But as for this guy and his invention, don’t forget that in clinical setting, Theranos has shown more evidence of their product working. And GlucoWatch, a similar idea two decades ago, was FDA-approved and made it to market though still wasn’t clinically useful due to poor accuracy. Then, I’m not even talking about the charlatan cottage industry around glucose sensing watches, nor am I talking about how CGMs are a (generally) solved problem in diabetes.

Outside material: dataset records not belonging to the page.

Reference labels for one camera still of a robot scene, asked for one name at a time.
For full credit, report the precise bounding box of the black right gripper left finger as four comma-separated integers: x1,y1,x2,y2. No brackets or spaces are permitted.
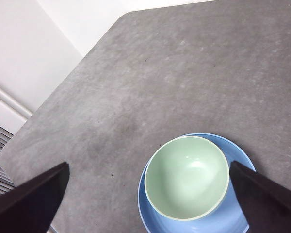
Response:
0,162,70,233

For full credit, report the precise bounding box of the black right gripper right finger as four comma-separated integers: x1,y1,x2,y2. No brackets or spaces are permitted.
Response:
229,160,291,233

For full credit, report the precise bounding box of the green ribbed bowl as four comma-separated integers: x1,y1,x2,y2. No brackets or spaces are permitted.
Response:
144,135,229,221

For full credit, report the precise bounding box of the blue round plate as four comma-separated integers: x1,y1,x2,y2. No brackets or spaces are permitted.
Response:
137,132,257,233

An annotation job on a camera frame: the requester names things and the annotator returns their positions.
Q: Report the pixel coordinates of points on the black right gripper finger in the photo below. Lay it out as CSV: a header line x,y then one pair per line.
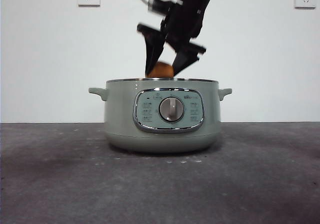
x,y
152,48
186,56

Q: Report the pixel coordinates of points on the brown potato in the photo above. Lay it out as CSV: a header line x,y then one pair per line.
x,y
161,71

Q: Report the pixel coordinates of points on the pale green electric pot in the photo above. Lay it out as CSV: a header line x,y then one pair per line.
x,y
120,123

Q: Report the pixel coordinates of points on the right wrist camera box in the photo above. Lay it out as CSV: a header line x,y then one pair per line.
x,y
160,6

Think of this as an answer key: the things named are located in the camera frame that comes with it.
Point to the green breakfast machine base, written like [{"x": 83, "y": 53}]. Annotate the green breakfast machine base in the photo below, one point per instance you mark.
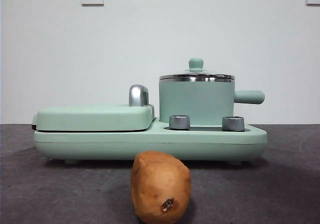
[{"x": 150, "y": 146}]

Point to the green hinged griddle lid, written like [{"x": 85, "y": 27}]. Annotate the green hinged griddle lid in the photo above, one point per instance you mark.
[{"x": 95, "y": 116}]

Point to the silver control knob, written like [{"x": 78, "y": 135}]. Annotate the silver control knob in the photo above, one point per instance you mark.
[
  {"x": 179, "y": 122},
  {"x": 233, "y": 123}
]

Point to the brown potato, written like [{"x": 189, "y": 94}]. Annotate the brown potato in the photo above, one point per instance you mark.
[{"x": 160, "y": 184}]

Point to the glass pot lid green knob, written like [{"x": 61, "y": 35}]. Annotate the glass pot lid green knob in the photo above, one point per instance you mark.
[{"x": 196, "y": 64}]

Let’s wait for some clinical trials of the applied blood glucose sensing before we pop the champagne? It quite likely won’t happen, welcome as that invention would be.

2 comments

According to the paper, this worked because the dielectric change from all other blood diagnostics was negligible, allowing glucose to be measured. Gluclose in blood is around 80 mg/dL. It may be possible to measure other blood chemistry metrics that are similar in concentration at other frequencies, but there’s a lot of blood tests, many of which would probably be impossible - like white blood cell count, anything enzymatic, something whose concentration is measured in ug/dL, or something that has no effect on dielectric properties of the blood. I wouldn’t expect to see a whole blood panel via wearable radar anytime soon, but we may get a few more tests from RF sensing.
> CGMs are a (generally) solved problem in diabetes.

Good to know I'm not generally then.